A three-judge panel, citing the court-ordered preservation of New York's Grand Central Terminal in 1978 as a precedent, said developer Dominic F. Antonelli Jr. and his partner cannot demolish the former Julius Lansburgh Furniture Co. store on the northwest corner of Ninth and F streets NW merely because a new office building proposed for the site would be more profitable.

The now-vacant building was erected in 1867-69 and was used as a Masonic temple until 1908. Another landmark building, the Lansburgh Department Store at Seventh and E streets NW, is currently being used by a variety of city agencies and private art groups and is not affected by the court ruling.

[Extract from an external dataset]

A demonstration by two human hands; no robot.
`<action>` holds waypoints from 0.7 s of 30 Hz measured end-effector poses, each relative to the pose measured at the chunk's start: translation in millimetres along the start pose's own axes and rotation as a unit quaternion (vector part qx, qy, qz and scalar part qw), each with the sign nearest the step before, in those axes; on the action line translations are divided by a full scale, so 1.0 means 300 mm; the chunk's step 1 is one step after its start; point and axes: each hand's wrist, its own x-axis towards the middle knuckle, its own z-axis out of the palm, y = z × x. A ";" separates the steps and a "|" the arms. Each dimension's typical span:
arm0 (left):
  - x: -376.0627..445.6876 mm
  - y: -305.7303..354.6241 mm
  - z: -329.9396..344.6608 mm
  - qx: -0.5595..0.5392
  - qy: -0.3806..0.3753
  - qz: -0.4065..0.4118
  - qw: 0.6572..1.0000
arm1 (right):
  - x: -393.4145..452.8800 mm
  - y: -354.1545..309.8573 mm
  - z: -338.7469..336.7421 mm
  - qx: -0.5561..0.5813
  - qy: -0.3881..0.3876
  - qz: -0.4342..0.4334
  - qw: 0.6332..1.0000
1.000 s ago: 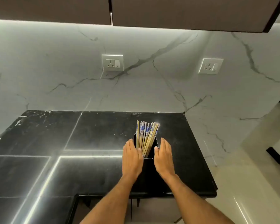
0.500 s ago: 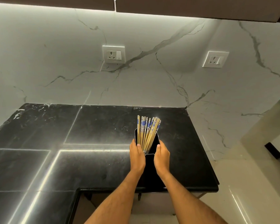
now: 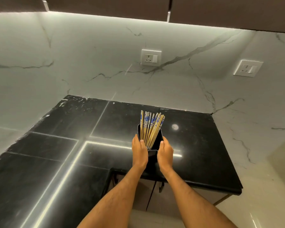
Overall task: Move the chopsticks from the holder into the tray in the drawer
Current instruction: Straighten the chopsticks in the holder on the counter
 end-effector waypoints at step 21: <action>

Unless the building's owners manage by some means to get the decision overturned, they appear to have only the option of renovating the structure or selling it to someone who would do so, said lawyers familiar with the city's strong 1978 historic preservation law.

The decision was the second by the same court within a week upholding the Distirct of Columbia government's enforcement of the law. Last Friday, the court ruled that Carol Thompson, a city official representing the mayor, acted legally in approving the proposed demolition of the 181-year-old Rhodes Tavern, the oldest downtown commercial building, on grounds that it would be replaced by a project described as one of "special merit."

Yesterday the court held that Thompson also acted legally in rejecting the proposed razing of the old Masonic temple, which its owners had sought to justify solely on the grounds that preserving it would create economic hardship.

In its opinion, the court concluded that " . . . if there is a reasonable alternative economic use for the property after the imposition of the [historic landmark] restriction," a lower profit is not an "unreasonable economic hardship to the owners, no matter how diminished the property may be in cash value . . . " Judge John W. Kern III, who wrote the opinion, was joined by judges William C. Pryor and George R. Gallagher.

Michael A. Cain, principal lawyer for the building owners, voiced disappointment at the ruling and said its "broad language will make it difficult [for the owner of any historic landmark] to prove a hardship" in order to develop property. He said he would confer with his clients before deciding a further legal move, possibly an appeal for a rehearing before all nine judges on the court.

A further legal test of the landmark law is in the making. The owners of the Bond Building, 14th Street and New York Avenue NW, have filed a notice with the same court that they will appeal the recent refusal of Thompson, the mayor's representative, to permit its demolition on economic grounds.